Mas o velho homem sentiu algo agarrar-lhe pelas roupas, em suas costas. Uma mão feminina o puxava de volta e ambos caíram ao lado do muro. Ela exausta com o esforço, apavorada de ter salvo o velho de se matar. Ele surpreso de ter alguém que se preocupou com ele, mesmo que momentaneamente.
Ambos cruzaram olhares, sensações fluindo e permeando o mero ato físico de se encarar. As lágrimas brotaram no velho, um sentimento de gratidão surgindo em seu coração, trespassando pelos olhos até a jovem moça. Ela surpresa consigo mesma, não acreditava que estava pensando em se matar, mas não deixou que outro fizesse o mesmo. Percebia que no fundo ela não queria isso, era apenas uma enganação, um erro que se revelaria fatal. Ela contemplava o velho e chorava, acompanhando suas lágrimas. Ela não sabia se ria por ele, por si ou pela situação; apenas deixou-se levar pela emoção do momento.
Depois desse momento de emoção, o velho homem apenas segurou a mão da jovem e beijou ternamente; levantou-se e seguiu devagar, caminhando com sua dificuldade, seu pesar, mas dessa vez renovado. Teria muito o que pensar sobre si e sobre a existência.
A jovem o viu afastar-se e só então percebeu que outras pessoas haviam parado para ver o que aconteceu. Recebeu felicitações por seu ato, foi ajudada a levantar-se e sorriu, mais para si do que para os outros. Voltou-se para o caminho de onde viera e seguiu caminhando para casa.

          Ao fim do dia, ambos perceberam que haviam recebido o que desejaram, seja como propósito, seja uma cura. Sentiram-se novamente parte de algo, parte de si, parte do mundo. Na dor da existência, todos tem algo a acrescentar. Na vida fácil se encontra um porquê viver, um propósito além de sua simples existência.
O velho homem deitou-se pensando em suas experiências, suas vivências e memórias. O vazio que sentia era exatamente pelo fato de não saber o que fazer com isso. Um desconhecida o havia salvo sem nem saber nada sobre ele, apenas por ser ele um humano. Teria ele, direito a tirar sua própria vida? Deveria ele continuar com seu pessimismo e seguir em frente com sua ideia, quem sabe no dia seguinte? Não. Ele sabia que agora, algo havia mudado, não em sua face, mas em sua mente, em sua alma.

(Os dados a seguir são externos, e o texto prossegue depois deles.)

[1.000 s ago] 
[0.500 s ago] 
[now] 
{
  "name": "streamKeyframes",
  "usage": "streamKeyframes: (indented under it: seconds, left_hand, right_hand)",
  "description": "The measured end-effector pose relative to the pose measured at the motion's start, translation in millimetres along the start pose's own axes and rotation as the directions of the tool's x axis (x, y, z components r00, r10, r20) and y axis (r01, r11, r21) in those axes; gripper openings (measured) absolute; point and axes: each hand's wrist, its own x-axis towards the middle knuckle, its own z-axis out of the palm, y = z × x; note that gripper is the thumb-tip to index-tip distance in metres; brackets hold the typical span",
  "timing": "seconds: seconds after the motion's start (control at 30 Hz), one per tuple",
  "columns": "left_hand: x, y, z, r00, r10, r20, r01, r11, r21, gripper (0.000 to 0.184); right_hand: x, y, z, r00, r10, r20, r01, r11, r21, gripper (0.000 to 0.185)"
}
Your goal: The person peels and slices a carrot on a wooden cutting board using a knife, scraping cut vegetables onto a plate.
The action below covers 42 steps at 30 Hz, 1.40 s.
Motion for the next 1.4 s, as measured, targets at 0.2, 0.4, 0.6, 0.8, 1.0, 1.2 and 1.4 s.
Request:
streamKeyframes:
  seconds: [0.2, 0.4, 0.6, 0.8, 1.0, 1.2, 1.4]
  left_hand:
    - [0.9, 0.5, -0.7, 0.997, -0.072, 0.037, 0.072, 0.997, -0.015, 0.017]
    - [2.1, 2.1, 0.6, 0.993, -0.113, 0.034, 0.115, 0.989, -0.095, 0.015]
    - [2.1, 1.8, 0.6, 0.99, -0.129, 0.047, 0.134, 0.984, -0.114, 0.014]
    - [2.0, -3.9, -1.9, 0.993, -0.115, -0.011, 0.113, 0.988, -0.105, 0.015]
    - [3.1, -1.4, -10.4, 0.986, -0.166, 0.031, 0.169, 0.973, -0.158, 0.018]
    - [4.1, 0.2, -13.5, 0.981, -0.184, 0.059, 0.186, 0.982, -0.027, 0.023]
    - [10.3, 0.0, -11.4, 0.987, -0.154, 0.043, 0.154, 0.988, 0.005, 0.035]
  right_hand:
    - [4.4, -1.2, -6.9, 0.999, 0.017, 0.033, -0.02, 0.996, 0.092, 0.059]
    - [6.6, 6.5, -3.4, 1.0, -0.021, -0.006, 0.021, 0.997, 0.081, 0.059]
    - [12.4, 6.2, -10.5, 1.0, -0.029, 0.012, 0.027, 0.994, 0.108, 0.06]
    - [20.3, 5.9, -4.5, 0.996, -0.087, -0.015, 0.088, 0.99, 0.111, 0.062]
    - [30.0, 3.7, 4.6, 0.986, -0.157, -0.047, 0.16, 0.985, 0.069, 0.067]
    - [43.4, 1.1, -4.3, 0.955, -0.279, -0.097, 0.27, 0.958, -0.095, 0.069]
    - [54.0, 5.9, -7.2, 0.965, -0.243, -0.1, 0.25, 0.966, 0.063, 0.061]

          A jovem ignorou seu celular, não acessou seus e-mails e não quis saber de ninguém o resto do dia. Isolou-se em seu quarto, pensativa. Quase não acreditava no que havia feito, e em como aquele senhor a forçara a desistir de seus problemas para pensar nos problemas de outrem. Seria ela egoísta? Como não percebera que sua dor era apenas uma entre tantos? Será que o sentimento de ajudar outras pessoas era a resposta para sua existência vazia? Ela pensou, pela primeira vez em muito tempo; refletiu de maneira madura seus problemas e percebeu que o que a impedia de ser como os amigos era porque era diferente; simplesmente tinha interesses e vontades diferentes. Ela faria algo por outras pessoas, quisessem eles ajudar ou não. Sentiu-se completa, e dormiu.